All of the data is to be printed exactly, though the images must be left off.

*** Information supplied Section Begins ***

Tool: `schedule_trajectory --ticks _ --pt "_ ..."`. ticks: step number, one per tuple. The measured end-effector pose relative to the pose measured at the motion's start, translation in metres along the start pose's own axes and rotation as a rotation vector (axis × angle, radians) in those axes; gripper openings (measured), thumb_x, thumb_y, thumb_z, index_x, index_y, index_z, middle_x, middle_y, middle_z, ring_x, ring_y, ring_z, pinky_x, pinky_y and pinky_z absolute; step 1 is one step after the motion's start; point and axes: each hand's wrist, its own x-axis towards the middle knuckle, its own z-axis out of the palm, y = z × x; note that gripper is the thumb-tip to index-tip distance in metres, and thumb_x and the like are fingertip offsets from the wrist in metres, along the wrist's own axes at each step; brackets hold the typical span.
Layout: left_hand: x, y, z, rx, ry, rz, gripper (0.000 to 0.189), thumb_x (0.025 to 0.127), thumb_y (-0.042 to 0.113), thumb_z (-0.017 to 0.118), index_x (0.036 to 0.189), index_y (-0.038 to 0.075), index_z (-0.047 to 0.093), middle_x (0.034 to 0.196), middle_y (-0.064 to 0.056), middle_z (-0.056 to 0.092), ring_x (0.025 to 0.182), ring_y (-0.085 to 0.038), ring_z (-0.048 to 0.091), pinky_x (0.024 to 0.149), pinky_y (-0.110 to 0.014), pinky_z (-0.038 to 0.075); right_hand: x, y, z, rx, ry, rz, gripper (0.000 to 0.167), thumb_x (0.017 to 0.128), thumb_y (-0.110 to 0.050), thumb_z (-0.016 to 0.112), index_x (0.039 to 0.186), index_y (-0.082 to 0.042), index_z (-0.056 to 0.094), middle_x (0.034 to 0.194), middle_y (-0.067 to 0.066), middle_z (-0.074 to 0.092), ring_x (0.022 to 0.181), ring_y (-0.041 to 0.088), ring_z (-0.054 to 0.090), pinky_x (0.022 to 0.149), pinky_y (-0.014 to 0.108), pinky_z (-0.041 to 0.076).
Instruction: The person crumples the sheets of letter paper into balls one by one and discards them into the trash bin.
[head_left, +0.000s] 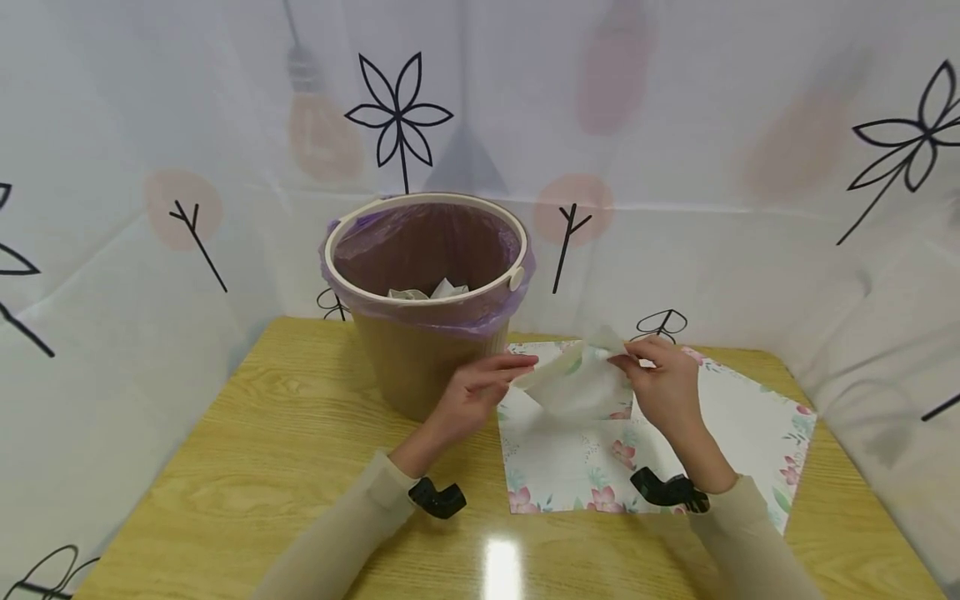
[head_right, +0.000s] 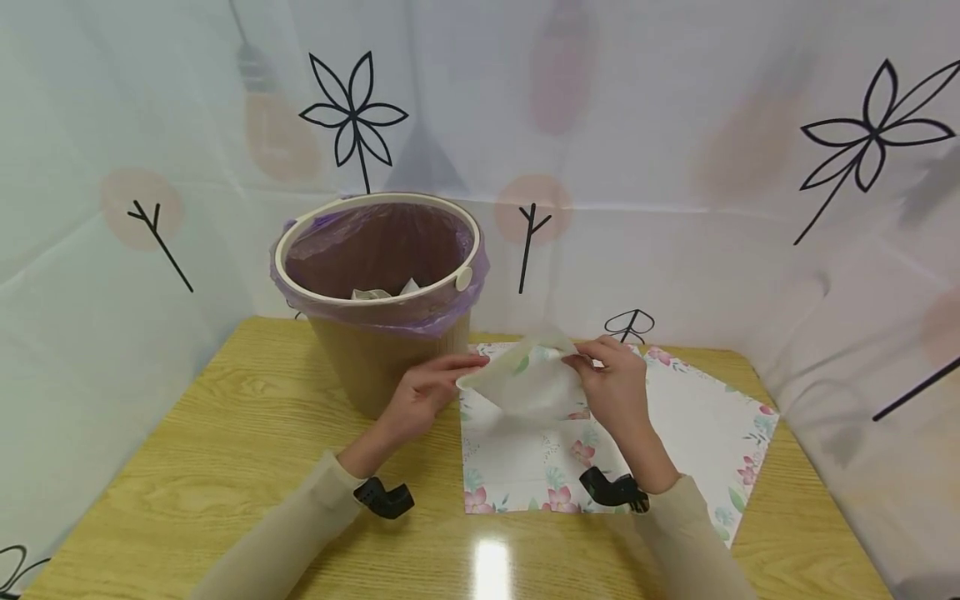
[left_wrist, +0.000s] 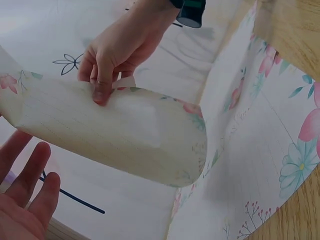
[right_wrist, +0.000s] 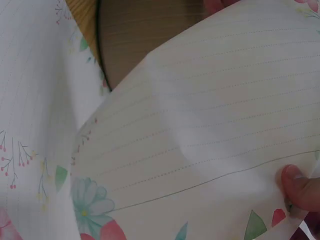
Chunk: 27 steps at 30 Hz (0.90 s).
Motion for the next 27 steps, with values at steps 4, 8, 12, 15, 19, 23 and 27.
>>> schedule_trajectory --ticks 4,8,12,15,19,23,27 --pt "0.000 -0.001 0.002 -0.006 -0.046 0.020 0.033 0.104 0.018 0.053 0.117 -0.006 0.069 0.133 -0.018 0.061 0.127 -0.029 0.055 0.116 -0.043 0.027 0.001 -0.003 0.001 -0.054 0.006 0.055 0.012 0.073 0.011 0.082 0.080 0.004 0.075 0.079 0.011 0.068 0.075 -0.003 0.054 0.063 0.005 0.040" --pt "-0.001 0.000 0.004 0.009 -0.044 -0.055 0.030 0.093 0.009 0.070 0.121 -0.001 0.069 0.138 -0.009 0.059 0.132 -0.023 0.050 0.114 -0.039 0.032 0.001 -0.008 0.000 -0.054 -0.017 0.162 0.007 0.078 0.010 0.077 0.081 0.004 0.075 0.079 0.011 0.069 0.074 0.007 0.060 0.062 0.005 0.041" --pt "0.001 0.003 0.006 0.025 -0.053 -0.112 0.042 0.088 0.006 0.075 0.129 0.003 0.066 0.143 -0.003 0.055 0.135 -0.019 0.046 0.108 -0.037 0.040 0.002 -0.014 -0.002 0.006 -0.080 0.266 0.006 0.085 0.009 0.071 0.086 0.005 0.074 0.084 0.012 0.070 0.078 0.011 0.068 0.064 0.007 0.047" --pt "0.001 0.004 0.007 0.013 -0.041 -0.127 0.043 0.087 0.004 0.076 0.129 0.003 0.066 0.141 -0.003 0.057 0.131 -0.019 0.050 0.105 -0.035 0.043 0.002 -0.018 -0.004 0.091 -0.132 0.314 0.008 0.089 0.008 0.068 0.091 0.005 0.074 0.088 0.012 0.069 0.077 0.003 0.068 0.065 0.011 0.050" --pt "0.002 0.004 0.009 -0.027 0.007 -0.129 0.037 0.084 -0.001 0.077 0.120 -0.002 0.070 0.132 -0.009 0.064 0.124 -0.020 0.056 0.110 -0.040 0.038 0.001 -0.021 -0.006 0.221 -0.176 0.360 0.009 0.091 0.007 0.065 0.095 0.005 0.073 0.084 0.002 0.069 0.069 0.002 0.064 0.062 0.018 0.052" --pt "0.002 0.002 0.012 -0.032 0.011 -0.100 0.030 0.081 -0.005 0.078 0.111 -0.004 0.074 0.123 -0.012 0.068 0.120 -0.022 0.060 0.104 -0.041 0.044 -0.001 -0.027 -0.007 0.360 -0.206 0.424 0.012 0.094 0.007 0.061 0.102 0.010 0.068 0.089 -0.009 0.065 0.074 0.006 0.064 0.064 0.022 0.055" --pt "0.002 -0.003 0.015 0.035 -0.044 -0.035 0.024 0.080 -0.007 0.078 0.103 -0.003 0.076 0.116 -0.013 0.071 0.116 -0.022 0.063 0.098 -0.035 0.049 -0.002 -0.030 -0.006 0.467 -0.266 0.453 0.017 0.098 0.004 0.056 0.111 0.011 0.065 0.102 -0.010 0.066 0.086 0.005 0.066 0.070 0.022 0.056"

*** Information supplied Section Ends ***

- Output for this exercise:
Tool: `schedule_trajectory --ticks _ --pt "_ ..."`. ticks: step number, one per tuple. The measured end-effector pose relative to the pose measured at the motion's start, translation in metres along the start pose's own axes and rotation as a rotation vector (axis × angle, radians) in those axes; gripper openings (measured), thumb_x, thumb_y, thumb_z, index_x, index_y, index_z, middle_x, middle_y, middle_z, ring_x, ring_y, ring_z, pinky_x, pinky_y and pinky_z absolute; step 1 is one step after the motion's start; point and axes: each hand's wrist, its own x-axis towards the middle knuckle, its own z-axis out of the palm, y = z × x; note that gripper is the thumb-tip to index-tip distance in metres, and thumb_x and the like are fingertip offsets from the wrist in metres, along the wrist's own axes at each step; brackets hold the typical span.
Layout: left_hand: x, y, z, rx, ry, rz, gripper (0.000 to 0.189), thumb_x (0.025 to 0.127), thumb_y (-0.042 to 0.113), thumb_z (-0.017 to 0.118), index_x (0.036 to 0.189), index_y (-0.038 to 0.075), index_z (-0.047 to 0.093), middle_x (0.034 to 0.196), middle_y (-0.064 to 0.056), middle_z (-0.056 to 0.092), ring_x (0.025 to 0.182), ring_y (-0.085 to 0.038), ring_z (-0.048 to 0.091), pinky_x (0.024 to 0.149), pinky_y (-0.110 to 0.014), pinky_z (-0.038 to 0.075); right_hand: x, y, z, rx, ry, rz, gripper (0.000 to 0.167), thumb_x (0.017 to 0.128), thumb_y (-0.110 to 0.050), thumb_z (-0.016 to 0.112), index_x (0.039 to 0.186), index_y (-0.082 to 0.042), index_z (-0.056 to 0.094), middle_x (0.034 to 0.194), middle_y (-0.067 to 0.066), middle_z (-0.074 to 0.092), ring_x (0.022 to 0.181), ring_y (-0.041 to 0.088), ring_z (-0.054 to 0.090), pinky_x (0.022 to 0.149), pinky_y (-0.014 to 0.108), pinky_z (-0.041 to 0.076).
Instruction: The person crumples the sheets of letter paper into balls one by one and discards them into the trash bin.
[head_left, +0.000s] 
[head_right, +0.000s] 
[left_wrist, +0.000s] 
[right_wrist, +0.000s] 
Chunk: 27 steps at 30 Hz (0.90 s).
Motion for the next 27 steps, with values at steps 4, 8, 12, 15, 19, 23 and 27.
>>> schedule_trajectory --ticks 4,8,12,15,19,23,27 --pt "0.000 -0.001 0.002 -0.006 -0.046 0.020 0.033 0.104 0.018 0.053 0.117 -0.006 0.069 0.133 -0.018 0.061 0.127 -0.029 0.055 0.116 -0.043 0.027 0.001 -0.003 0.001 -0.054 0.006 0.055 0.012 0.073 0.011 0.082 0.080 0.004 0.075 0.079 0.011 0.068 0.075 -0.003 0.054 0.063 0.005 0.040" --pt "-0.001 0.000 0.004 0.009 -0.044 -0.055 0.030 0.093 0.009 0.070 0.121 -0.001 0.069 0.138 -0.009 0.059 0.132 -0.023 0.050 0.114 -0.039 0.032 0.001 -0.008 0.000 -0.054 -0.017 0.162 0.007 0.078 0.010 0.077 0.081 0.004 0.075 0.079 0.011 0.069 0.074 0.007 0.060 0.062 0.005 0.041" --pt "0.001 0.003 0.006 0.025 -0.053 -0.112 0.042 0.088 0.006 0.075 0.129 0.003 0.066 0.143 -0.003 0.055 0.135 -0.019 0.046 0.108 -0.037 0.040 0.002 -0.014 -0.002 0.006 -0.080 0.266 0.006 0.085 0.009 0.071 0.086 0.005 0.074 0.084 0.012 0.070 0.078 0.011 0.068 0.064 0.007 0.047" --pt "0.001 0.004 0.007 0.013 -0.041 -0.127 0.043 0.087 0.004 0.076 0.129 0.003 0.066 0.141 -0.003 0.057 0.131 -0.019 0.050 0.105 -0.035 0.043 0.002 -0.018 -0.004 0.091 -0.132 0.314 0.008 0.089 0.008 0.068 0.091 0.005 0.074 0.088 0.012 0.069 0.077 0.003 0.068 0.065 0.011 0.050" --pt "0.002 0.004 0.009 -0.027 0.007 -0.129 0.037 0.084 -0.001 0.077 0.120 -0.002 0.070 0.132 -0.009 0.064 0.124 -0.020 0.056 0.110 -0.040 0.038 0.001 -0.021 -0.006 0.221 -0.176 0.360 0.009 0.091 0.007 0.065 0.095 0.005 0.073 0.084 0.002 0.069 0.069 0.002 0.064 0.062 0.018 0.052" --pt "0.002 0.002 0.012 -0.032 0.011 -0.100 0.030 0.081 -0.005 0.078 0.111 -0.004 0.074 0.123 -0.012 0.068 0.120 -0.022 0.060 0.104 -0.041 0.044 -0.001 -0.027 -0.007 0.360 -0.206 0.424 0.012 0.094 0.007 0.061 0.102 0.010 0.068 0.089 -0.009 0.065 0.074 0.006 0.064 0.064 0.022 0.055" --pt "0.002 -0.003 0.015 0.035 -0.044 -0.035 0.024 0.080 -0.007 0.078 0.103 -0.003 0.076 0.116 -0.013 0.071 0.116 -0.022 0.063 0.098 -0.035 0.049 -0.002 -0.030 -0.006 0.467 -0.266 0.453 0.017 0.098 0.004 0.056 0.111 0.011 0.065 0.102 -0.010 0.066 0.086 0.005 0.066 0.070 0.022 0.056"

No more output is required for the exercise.